__Required action__
Please write out every record exactly, but keep any images out of it.

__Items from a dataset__
------------------------
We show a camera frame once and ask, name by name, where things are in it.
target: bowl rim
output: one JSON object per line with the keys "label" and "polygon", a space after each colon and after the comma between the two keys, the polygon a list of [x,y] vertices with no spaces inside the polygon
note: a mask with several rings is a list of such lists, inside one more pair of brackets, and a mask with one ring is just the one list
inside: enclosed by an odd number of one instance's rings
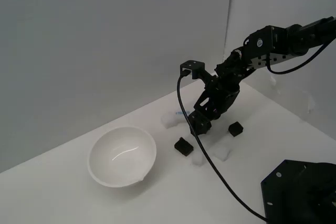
------------------------
__Exercise solution__
We show a camera frame once and ask, name by name, where things are in it.
target: bowl rim
output: one JSON object per line with the keys "label" and "polygon", a space after each colon and after the comma between the two keys, the polygon a list of [x,y] vertices with no spaces inside the polygon
note: a mask with several rings is a list of such lists, inside one more pair of brackets, and a mask with one ring is just the one list
inside: enclosed by an odd number of one instance's rings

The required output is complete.